WHAT IS REQUIRED => Drop the pictures, then extract the listing word for word.

RAW DATA =>
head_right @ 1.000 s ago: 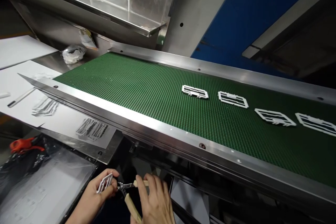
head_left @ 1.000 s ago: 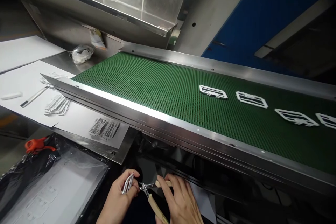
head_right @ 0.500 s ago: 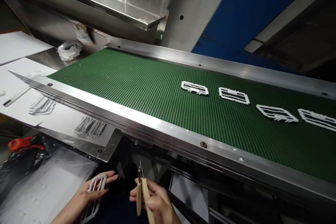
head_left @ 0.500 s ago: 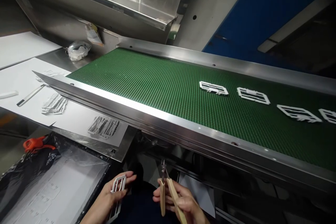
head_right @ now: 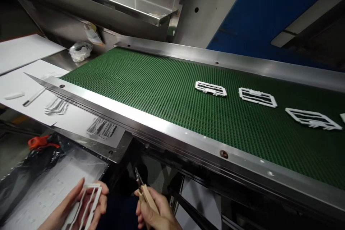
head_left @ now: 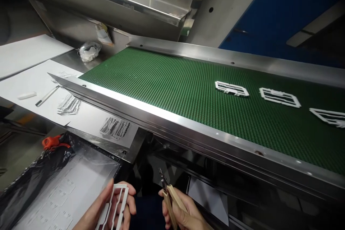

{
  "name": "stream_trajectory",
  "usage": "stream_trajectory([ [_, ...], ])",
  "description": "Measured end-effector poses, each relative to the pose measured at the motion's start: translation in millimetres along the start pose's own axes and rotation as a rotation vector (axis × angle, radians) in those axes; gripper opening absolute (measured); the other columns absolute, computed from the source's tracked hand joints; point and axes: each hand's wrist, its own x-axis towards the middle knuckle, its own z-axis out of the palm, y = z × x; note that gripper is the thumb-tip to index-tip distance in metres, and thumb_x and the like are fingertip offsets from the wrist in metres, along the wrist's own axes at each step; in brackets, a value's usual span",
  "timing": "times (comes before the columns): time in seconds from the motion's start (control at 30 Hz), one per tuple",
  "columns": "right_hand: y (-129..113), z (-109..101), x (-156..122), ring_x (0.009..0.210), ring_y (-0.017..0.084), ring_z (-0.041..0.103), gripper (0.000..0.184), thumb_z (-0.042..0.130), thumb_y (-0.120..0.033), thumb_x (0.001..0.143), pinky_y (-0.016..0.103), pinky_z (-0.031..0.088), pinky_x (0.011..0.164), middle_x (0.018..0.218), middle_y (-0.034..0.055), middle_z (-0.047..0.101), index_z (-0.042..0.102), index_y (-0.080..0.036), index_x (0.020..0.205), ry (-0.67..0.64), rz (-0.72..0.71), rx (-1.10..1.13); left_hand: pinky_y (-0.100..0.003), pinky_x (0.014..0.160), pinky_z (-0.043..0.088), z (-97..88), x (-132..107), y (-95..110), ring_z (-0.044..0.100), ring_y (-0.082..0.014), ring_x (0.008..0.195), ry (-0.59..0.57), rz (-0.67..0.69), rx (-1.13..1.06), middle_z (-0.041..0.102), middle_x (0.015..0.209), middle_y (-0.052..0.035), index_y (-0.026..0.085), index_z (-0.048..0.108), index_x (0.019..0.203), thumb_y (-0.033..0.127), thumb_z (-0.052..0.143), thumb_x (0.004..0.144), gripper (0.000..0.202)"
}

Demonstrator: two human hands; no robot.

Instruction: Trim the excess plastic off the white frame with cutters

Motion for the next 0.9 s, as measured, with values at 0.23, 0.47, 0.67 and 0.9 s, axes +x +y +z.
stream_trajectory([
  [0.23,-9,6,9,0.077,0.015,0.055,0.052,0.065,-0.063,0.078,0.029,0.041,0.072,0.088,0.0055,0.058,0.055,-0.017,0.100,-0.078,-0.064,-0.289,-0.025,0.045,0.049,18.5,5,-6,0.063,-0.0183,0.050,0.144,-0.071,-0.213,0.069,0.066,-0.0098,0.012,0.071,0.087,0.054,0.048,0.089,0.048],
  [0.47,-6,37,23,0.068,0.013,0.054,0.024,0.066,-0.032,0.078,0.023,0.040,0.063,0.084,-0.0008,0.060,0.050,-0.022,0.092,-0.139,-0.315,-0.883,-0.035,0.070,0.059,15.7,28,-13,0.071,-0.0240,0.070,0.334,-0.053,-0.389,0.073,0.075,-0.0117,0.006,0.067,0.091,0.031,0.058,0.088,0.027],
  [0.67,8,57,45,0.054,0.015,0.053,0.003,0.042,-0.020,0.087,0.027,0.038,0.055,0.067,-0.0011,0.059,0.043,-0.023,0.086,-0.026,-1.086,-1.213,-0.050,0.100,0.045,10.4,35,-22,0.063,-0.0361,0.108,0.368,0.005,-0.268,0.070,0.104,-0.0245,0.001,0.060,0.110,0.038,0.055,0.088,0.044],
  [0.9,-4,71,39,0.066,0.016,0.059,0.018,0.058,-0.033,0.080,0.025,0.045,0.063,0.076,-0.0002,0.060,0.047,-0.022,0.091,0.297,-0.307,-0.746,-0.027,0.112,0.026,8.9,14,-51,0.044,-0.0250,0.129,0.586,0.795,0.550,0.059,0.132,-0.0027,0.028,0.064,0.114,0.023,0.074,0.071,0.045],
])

PROBLEM SOLUTION =>
head_right @ 1.000 s ago: 
head_left @ 1.000 s ago: 
head_right @ 0.500 s ago: 
head_left @ 0.500 s ago: 
head_right @ now: 
head_left @ now: 

{
  "name": "stream_trajectory",
  "usage": "stream_trajectory([ [_, ...], ])",
  "description": "Measured end-effector poses, each relative to the pose measured at the motion's start: translation in millimetres along the start pose's own axes and rotation as a rotation vector (axis × angle, radians) in those axes; gripper opening absolute (measured); the other columns absolute, computed from the source's tracked hand joints; point and axes: each hand's wrist, its own x-axis towards the middle knuckle, its own z-axis out of the palm, y = z × x; note that gripper is the thumb-tip to index-tip distance in metres, and thumb_x and the like are fingertip offsets from the wrist in metres, along the wrist's own axes at each step; in brackets, a value's usual span",
  "timing": "times (comes before the columns): time in seconds from the motion's start (control at 30 Hz), one per tuple",
  "columns": "right_hand: y (-129..113), z (-109..101), x (-156..122), ring_x (0.009..0.210), ring_y (-0.017..0.084), ring_z (-0.041..0.103), gripper (0.000..0.184), thumb_z (-0.042..0.130), thumb_y (-0.120..0.033), thumb_x (0.001..0.143), pinky_y (-0.016..0.103), pinky_z (-0.031..0.088), pinky_x (0.011..0.164), middle_x (0.018..0.218), middle_y (-0.034..0.055), middle_z (-0.047..0.101), index_z (-0.042..0.102), index_y (-0.080..0.036), index_x (0.020..0.205), ry (-0.67..0.64), rz (-0.72..0.71), rx (-1.10..1.13); left_hand: pinky_y (-0.100..0.003), pinky_x (0.014..0.160), pinky_z (-0.043..0.088), z (-97..88), x (-132..107), y (-95..110), ring_z (-0.044..0.100), ring_y (-0.082..0.014), ring_x (0.008..0.195), ry (-0.59..0.57), rz (-0.67..0.69), rx (-1.13..1.06), middle_z (-0.041..0.102), middle_x (0.015..0.209), middle_y (-0.052..0.035), index_y (-0.026..0.085), index_z (-0.048..0.108), index_x (0.019..0.203), thumb_y (-0.033..0.127), thumb_z (-0.052..0.143), thumb_x (0.004..0.144), gripper (0.000..0.202)"
}

Demonstrator: two human hands; no robot.

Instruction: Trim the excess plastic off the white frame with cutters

Motion for the next 0.9 s, as measured, with values at 0.23, 0.47, 0.67 and 0.9 s, axes +x +y +z.
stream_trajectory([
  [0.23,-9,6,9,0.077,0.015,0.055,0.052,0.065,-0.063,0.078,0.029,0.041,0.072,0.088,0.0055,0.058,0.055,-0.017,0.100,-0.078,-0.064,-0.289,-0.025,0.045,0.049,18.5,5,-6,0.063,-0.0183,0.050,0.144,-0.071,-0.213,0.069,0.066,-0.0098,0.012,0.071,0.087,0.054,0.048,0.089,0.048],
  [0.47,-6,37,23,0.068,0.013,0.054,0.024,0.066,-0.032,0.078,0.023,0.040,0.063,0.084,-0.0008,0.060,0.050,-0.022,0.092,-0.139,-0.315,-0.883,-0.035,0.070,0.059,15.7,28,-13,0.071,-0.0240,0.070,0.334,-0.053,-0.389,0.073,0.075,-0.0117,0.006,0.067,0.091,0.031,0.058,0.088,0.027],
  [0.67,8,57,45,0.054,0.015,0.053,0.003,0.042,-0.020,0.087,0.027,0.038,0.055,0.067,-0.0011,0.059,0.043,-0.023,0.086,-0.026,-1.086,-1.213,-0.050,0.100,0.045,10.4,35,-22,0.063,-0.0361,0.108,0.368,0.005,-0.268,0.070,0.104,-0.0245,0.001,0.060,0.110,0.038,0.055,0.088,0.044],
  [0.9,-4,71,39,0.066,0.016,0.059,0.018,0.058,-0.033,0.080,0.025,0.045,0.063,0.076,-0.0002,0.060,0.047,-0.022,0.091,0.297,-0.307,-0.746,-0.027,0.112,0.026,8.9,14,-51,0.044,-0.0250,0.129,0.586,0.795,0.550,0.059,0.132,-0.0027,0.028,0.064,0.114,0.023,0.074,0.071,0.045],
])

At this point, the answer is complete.